Questa situazione di perdita è prevista anche per gli anni a venire, ciò si ripercuote “negativamente sul patrimonio netto dell’Inps con il rischio di un suo azzeramento in pochi anni”. In base a ciò il Civ raccomanda “una incisiva attività di vigilanza diretta ad accertare il corretto versamento dei contributi da parte delle pubbliche amministrazioni e in particolare degli enti locali”. La preoccupazione delle parti sociali del Civ è che se lo Stato non risana il disavanzo Inpdap, a colmare il gap siano chiamate le gestioni in attivo, parasubordinati (80 miliardi di avanzo patrimoniale) e delle prestazioni temporanee (ammortizzatori sociali, assegni familiari, malattia), che finora hanno compensato i fondi in rosso dello stesso Inps (trasporti, elettrici, telefonici, dirigenti d’azienda, coltivatori diretti e lavoratori autonomi).

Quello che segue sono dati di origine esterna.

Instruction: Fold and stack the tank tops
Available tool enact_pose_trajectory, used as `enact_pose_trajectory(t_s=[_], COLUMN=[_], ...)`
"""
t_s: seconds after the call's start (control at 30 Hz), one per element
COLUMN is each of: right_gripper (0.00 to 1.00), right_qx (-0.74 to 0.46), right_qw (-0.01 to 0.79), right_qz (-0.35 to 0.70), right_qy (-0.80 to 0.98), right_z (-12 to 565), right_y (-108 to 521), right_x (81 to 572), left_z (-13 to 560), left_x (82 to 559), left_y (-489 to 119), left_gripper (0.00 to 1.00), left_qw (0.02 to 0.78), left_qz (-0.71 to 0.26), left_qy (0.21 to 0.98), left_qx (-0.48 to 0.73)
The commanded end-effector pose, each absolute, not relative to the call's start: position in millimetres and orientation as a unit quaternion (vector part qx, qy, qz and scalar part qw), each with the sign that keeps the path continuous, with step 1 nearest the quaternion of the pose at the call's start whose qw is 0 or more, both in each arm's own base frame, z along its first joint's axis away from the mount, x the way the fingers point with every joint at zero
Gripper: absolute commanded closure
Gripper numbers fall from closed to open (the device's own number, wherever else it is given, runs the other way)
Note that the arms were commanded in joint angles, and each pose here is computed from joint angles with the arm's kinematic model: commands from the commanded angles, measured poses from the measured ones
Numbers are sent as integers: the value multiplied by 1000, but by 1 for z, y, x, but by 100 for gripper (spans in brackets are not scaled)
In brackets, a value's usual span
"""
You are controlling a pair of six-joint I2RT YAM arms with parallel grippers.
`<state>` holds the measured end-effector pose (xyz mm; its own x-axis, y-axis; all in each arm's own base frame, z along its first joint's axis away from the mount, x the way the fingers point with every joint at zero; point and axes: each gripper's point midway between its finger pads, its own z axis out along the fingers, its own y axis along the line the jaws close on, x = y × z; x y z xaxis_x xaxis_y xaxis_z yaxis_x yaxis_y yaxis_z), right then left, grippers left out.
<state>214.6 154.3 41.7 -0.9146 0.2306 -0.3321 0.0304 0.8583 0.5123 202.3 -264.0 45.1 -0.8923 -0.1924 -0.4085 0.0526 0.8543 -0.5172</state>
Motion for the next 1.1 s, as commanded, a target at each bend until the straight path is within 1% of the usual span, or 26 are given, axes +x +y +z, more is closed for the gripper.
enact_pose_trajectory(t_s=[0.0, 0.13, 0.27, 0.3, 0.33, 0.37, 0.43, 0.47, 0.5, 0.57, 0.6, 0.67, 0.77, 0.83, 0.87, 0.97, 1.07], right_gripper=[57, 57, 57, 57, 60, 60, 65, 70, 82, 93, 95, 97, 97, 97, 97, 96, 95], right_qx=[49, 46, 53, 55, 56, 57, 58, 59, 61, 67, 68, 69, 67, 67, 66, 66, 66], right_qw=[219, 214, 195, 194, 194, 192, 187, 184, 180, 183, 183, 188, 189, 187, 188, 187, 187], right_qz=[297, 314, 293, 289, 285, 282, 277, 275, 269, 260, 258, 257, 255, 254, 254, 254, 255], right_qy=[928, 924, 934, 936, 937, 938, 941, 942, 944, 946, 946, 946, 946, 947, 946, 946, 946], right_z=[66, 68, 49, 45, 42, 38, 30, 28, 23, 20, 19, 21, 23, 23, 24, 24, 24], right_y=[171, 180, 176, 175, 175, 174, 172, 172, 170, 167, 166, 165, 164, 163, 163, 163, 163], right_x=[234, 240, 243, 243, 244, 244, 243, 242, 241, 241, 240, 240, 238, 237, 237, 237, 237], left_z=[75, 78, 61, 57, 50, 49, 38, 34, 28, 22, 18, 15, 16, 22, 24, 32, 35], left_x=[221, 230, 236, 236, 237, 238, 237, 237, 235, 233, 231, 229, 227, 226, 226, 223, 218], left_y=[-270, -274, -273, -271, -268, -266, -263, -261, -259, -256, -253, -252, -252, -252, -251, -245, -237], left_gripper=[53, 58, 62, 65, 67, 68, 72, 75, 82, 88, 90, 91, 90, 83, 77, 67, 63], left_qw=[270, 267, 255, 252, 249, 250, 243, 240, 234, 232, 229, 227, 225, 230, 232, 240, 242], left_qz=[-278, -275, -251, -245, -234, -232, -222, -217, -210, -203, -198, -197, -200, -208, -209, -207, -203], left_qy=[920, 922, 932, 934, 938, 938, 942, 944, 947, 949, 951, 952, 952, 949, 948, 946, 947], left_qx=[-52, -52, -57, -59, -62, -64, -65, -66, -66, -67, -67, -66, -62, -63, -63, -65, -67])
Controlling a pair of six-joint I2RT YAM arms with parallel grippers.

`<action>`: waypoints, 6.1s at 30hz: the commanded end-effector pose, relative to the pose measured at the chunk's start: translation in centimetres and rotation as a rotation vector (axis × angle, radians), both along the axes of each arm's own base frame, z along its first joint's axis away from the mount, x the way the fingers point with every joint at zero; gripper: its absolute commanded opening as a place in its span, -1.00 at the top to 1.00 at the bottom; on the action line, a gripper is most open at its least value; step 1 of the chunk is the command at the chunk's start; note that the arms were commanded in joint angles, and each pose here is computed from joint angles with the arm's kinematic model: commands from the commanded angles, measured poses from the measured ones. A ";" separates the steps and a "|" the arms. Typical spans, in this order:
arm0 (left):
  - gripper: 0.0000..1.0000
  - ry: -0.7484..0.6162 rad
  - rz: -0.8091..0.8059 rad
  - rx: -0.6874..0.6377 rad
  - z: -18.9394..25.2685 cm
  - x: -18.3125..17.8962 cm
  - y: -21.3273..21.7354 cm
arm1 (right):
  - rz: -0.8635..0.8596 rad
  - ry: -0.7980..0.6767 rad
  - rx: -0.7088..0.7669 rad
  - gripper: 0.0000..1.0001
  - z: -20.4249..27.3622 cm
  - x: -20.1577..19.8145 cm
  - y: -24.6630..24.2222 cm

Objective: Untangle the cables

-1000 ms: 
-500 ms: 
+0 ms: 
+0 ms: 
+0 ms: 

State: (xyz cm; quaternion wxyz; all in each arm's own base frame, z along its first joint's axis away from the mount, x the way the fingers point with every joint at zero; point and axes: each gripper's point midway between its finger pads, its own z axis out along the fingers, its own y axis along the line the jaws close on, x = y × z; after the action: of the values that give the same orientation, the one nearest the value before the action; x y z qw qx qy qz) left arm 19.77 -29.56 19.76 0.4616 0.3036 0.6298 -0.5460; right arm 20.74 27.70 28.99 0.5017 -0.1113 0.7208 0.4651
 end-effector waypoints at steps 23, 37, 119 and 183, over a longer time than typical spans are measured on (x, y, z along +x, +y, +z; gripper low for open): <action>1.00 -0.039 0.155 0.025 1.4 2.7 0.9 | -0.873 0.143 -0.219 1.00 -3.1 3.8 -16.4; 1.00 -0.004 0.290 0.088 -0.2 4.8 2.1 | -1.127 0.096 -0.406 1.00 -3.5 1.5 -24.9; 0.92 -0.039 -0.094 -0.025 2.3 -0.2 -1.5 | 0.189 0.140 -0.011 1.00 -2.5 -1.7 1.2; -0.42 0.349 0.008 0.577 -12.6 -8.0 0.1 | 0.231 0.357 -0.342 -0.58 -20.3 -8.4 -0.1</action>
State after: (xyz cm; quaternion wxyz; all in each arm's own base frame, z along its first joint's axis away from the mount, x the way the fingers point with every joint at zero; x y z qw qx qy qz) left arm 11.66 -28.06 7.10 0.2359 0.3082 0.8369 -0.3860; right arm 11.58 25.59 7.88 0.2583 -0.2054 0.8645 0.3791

Non è finita qui, a fusione completa verranno valutate a fondo le provvidenze che l’Inpdap ha assicurato, per il momento, ai lavoratori e ai pensionati pubblici, circa 5 milioni e mezzo di cittadini con loro famiglie. Ogni anno l’istituto concede prestiti e mutui agevolati (nel 2011, 100 mila prestazioni) e indice bandi per: «Case albergo», «Soggiorni senior», borse di studio, ospitalità nei suoi convitti per studenti e residenze per anziani, vacanze in Italia e all’estero per lo studio delle lingue, soggiorni termali, contributi sulle spese sanitarie. Un universo di prestazioni finanziato da un contributo obbligatorio in capo ai dipendenti pubblici pari allo 0,35% della retribuzione e allo 0,15% per i pensionati.

L’Inpdap si faceva vanto di aver sviluppato negli anni «un modello di welfare integrativo di eccellenza». Ma è chiaro che la musica potrebbe cambiare.